TPPA and RCEP: How will they benefit Malaysia?
Amalina Ahmad Tajudin
June 13, 2016 16:44 MYT
June 13, 2016 16:44 MYT
Malaysia's International Trade and Industry Minister, Datuk Seri Mustapa Mohamed, said recently that the Regional Comprehensive Economic Partnership (RCEP) is complementary to the TPPA concluded last October.
Both TPPA and RCEP embrace similar goals of trade liberalization and economic integration and have received the widest attention in the Asia Pacific region.
So what is the RCEP?
Both TPPA and RCEP are two mega FTAs in which Malaysia intends to participate.
With regards to the TPPA, although the signing of the TPPA by the twelve member states has taken place on February 4 this year in New Zealand, the signing does not indicate that Malaysia has a definitive commitment to implementing the pact, as the TPPA has yet to take its full effect upon ratification.
The debate on the pros and cons of participating in TPPA continues nonetheless.
As for the RCEP, the negotiations were launched by leaders from ASEAN and ASEAN’s free trade agreement (FTA) partners in the margin of the East Asia Summit in Phnom Penh, Cambodia on 20 November 2012.
ASEAN leaders have endorsed the negotiation processes under the documentation of Guiding Principles and Objectives for Negotiating the Regional Comprehensive Economic Partnership.

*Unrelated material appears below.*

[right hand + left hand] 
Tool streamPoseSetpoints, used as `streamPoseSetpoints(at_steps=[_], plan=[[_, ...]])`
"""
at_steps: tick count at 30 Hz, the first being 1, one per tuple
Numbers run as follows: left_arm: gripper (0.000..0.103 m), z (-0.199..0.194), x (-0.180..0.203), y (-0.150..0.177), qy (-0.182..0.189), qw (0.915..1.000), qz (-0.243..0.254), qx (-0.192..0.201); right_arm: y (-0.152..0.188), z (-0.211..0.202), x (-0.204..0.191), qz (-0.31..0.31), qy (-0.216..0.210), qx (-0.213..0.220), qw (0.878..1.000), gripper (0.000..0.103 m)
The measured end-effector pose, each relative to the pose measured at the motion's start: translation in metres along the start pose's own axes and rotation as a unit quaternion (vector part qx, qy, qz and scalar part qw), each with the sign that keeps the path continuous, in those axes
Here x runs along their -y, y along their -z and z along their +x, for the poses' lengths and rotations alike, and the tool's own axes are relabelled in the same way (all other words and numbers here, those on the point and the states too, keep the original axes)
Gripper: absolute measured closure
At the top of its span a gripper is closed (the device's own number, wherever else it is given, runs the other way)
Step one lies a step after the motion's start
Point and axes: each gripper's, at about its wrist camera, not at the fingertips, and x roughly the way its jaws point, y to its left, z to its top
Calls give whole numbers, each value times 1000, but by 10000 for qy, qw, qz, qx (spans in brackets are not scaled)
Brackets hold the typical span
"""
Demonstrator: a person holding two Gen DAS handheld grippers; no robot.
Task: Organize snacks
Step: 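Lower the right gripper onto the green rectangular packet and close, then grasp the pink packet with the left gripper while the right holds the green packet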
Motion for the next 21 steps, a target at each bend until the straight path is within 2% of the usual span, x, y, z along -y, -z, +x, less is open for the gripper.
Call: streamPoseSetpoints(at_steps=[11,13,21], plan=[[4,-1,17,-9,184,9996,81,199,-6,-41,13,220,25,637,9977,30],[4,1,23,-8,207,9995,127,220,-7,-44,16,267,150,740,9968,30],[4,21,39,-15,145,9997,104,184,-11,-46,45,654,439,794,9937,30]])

When implemented, RCEP could create the “world’s largest trading bloc with potentially significant economic gains for the participating countries”.
Perhaps the complexity lies in the fact that the China-supported RCEP does not include the US, while the US-led TPPA has yet to be participated by China.
Will the TPPA and RCEP rival or complement each other?
MUST READ: Malaysia would welcome China into TPPA
RCEP: The Background
Many scholarly writings have regarded the RCEP as a highly ambitious negotiation of sixteen countries with a combined population of over three billion and combined GDP of over $17 trillion.
Led by China, the RCEP does not include the United States as one of the signatories.
The participating countries under the RCEP are ASEAN+6: Australia, Brunei, Cambodia, China, India, Indonesia, Japan, Korea, Laos, Malaysia, Myanmar, New Zealand, the Philippines, Singapore, Thailand and Vietnam.
Having seven common members to the TPPA (Australia, Brunei, Japan, Malaysia, New Zealand, Singapore and Vietnam), the RCEP negotiations have been running in parallel to the TPPA, with the ninth round to be taking place in August this year in Myanmar.
Countries will be at a disadvantage if they enter into the TPPA and RCEP at a later stage in two ways.
Firstly, future participants will have to accept the agenda and rules set by the existing partners, and secondly, there may be additional requirements which include terms outside the scope of the agreements imposed.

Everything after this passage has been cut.